Understated is in. Understated is good.

Perhaps one should be bold enough to make the same claim about Proust’s French as well. If his English version needs updating and dressing down, then in light of the infusion of post-colonial Francophone works, of Verlan, Franglais, anti-Franglais, Beure, and post-deconstructuralist jargon, by the same logic perhaps it is time to update Proust’s French as well. Otherwise the moral couldn’t be simpler: leave well-enough alone.

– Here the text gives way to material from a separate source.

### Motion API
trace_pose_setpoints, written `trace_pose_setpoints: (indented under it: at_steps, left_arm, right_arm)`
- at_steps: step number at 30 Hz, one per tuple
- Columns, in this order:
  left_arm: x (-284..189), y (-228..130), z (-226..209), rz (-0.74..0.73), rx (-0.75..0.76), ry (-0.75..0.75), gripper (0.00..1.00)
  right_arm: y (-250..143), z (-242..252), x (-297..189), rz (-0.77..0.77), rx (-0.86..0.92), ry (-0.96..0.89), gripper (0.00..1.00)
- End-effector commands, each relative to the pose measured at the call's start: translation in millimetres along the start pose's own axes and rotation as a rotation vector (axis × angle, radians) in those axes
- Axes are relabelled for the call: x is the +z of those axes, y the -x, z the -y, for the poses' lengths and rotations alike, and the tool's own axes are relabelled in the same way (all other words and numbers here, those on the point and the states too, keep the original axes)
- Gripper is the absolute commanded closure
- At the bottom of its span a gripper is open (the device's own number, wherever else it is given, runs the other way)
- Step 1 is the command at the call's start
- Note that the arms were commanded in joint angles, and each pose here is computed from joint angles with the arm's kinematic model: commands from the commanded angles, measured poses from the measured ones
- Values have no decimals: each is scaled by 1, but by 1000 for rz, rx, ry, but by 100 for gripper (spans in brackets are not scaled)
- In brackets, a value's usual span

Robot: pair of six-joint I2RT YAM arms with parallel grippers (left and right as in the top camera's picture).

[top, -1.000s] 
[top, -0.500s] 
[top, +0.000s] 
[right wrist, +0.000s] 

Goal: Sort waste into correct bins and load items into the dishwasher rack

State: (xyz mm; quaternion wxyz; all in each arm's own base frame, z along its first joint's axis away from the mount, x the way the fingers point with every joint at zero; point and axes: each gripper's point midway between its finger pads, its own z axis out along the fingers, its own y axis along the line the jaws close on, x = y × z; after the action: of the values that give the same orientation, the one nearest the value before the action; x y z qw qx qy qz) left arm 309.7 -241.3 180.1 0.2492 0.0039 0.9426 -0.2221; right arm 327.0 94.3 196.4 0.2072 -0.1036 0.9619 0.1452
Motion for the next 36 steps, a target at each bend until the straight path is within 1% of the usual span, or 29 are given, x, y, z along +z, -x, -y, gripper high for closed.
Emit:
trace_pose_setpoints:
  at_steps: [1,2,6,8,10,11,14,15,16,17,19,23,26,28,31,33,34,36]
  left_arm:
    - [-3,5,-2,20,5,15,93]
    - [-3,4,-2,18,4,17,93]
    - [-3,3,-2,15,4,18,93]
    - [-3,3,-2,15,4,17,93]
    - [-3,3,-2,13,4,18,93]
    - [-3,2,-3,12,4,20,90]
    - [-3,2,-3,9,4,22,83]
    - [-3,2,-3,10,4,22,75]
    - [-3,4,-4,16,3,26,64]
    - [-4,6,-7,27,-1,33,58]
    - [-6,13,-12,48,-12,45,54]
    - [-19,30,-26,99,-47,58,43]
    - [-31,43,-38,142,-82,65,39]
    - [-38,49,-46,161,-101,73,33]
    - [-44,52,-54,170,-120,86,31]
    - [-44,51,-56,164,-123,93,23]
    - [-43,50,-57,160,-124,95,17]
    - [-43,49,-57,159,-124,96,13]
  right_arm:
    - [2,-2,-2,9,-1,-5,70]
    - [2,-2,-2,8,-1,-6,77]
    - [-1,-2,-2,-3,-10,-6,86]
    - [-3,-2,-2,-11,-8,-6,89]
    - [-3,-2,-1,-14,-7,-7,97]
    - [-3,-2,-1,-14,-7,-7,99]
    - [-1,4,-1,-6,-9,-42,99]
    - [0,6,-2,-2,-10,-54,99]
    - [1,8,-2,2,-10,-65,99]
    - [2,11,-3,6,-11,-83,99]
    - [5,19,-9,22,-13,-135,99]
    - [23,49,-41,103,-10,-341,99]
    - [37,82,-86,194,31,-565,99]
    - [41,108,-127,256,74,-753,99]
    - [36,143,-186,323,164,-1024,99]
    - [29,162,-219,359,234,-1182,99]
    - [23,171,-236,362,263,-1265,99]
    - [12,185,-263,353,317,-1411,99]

The article as a whole is well worth reading for its detail. I’ll admit to siding on the conservative side of this argument, but one of the things I love about the idea of translation is the endless squabbling over style and degree and tiny little details.

comments

Thanks for the punchline & kudos to Aciman and to you for siding against needless “updating.” These discussions over what it means to translate, to update, are fascinating. I think about Grossman’s lament (regarding the Quixote, etc.) that to do it well is to be invisible, to do it poorly, to be excoriated. (Incidentally, Vita--the Italian novel my friend translated--is on the top ten list for 2005 at Publisher’s Weekly. It’s the only translation to make the list. Cool, huh?)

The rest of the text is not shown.